Les juifs sont très préoccupés de Jésus… Weil-Sée aimait à en parler ; il en parlait à propos de tout… Au fond, il était fier d’avoir un Dieu dans sa famille. Il reprit :
— Le Malin – c’est bien le sobriquet qu’il mérite – avait mené Jésus sur la montagne, et, sous prétexte de lui offrir le monde, c’est un gouffre qu’il lui montrait… Or, ce qu’il y eut de divin dans le refus, ce n’est pas d’avoir refusé l’offre dérisoire d’un monde – quel monde, qui déjà ne lui appartienne, peut-on offrir à un Jésus ou à un Spinosa ? – Non… le divin… écoutez-moi… c’est d’avoir, sur la montagne, au bord du gouffre, refusé du bras tentateur, l’appui…
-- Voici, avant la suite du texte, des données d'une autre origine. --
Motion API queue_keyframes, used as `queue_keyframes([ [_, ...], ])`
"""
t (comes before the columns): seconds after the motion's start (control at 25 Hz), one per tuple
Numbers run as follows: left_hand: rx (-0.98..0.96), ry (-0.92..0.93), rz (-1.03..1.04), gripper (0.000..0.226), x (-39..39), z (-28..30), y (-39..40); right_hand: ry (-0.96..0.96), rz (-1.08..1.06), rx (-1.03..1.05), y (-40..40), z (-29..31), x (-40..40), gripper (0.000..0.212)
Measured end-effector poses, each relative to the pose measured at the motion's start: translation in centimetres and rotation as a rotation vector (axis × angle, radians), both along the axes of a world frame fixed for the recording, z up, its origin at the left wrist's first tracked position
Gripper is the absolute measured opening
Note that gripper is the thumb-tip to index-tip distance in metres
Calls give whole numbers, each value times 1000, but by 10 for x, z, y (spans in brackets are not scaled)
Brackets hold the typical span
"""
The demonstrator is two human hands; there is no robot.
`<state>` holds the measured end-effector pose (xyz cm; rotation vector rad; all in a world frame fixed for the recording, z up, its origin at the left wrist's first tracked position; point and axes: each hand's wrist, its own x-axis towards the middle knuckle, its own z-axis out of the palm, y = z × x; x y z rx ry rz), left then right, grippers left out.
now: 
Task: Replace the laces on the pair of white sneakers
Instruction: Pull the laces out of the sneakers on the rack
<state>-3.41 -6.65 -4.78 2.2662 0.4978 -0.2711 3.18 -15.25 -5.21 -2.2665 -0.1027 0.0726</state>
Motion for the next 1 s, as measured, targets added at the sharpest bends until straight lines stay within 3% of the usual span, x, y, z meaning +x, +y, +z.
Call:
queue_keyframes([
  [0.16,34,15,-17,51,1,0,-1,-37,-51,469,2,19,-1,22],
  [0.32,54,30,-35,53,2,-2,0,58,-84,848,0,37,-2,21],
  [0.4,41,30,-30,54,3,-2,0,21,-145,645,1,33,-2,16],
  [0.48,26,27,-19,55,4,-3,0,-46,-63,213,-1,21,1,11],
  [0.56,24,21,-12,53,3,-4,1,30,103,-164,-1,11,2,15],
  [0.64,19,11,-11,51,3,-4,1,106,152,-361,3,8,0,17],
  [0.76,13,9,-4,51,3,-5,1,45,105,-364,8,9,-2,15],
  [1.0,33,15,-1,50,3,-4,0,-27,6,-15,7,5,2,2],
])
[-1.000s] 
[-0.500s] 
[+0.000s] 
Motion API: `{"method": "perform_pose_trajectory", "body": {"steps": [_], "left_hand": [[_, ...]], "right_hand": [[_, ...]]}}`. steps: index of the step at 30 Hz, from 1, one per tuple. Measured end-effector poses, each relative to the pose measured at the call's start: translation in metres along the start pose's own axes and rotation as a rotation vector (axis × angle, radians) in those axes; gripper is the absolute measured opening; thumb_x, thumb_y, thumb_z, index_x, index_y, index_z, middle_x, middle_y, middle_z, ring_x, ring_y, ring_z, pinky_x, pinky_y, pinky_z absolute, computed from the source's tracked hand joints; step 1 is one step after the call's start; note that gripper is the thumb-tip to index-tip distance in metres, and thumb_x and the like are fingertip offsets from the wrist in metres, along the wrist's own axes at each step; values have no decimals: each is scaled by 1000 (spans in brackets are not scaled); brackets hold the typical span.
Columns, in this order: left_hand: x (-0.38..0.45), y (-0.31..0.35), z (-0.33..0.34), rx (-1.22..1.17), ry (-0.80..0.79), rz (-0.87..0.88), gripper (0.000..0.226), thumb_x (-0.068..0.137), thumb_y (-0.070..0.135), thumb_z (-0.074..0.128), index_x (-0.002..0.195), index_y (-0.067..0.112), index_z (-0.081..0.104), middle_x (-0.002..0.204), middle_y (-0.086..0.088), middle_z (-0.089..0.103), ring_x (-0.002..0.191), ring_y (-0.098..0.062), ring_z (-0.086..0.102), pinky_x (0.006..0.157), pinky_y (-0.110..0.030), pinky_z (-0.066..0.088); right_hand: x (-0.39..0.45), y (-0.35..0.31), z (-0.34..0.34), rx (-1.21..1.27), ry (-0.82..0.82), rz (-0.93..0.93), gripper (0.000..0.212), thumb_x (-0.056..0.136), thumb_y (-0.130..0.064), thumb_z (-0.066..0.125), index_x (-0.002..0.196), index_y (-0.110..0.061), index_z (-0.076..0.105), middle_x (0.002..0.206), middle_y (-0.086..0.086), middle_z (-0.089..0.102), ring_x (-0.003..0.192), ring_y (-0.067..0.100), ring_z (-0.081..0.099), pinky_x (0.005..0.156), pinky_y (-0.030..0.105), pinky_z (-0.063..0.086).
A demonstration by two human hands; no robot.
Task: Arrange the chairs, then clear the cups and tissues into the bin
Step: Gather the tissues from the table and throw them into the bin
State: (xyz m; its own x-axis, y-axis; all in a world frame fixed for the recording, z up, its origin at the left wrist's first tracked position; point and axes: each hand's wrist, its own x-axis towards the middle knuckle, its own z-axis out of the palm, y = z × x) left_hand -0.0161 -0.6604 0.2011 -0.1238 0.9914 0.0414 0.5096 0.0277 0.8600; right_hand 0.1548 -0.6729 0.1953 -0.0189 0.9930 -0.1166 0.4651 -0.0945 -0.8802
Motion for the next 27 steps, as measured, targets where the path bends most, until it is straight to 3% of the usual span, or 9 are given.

Il prit un air dégagé – nous étions, en ce moment, sur la terre ferme – et il ajouta le plus gaîment du monde :
— Pour moi… je suis persuadé que je n’irai pas en enfer… Oh ! ce n’est point que je croie tellement à l’enfer… Ce n’est pas non plus que j’aie une telle confiance dans la vertu de mes actions… ni dans la justice de ce Dieu qui, après avoir créé le monde, en six jours, à la diable, a fait annoncer partout – forfanterie ! – qu’il le jugerait en un seul, comme on expédie les petits délits de police, au début des audiences correctionnelles… Du moins, Dieu sait-il très bien qu’ayant connu toutes les sortes de vertige, ce vertige infernal ne pourrait plus avoir de nouveauté pour moi, et, par conséquent, ne me serait pas un supplice… Alors ?… À quoi bon ?… Ah ! ah ! ah !…
Et sans autre transition, il me parla de la Réforme dans les Pays-Bas, de la Réforme en Allemagne, de la Réforme en soi, et du rôle qu’y jouèrent les Iconoclastes, secte admirable, qu’il regrettait chaque fois qu’il visitait une exposition de peintures.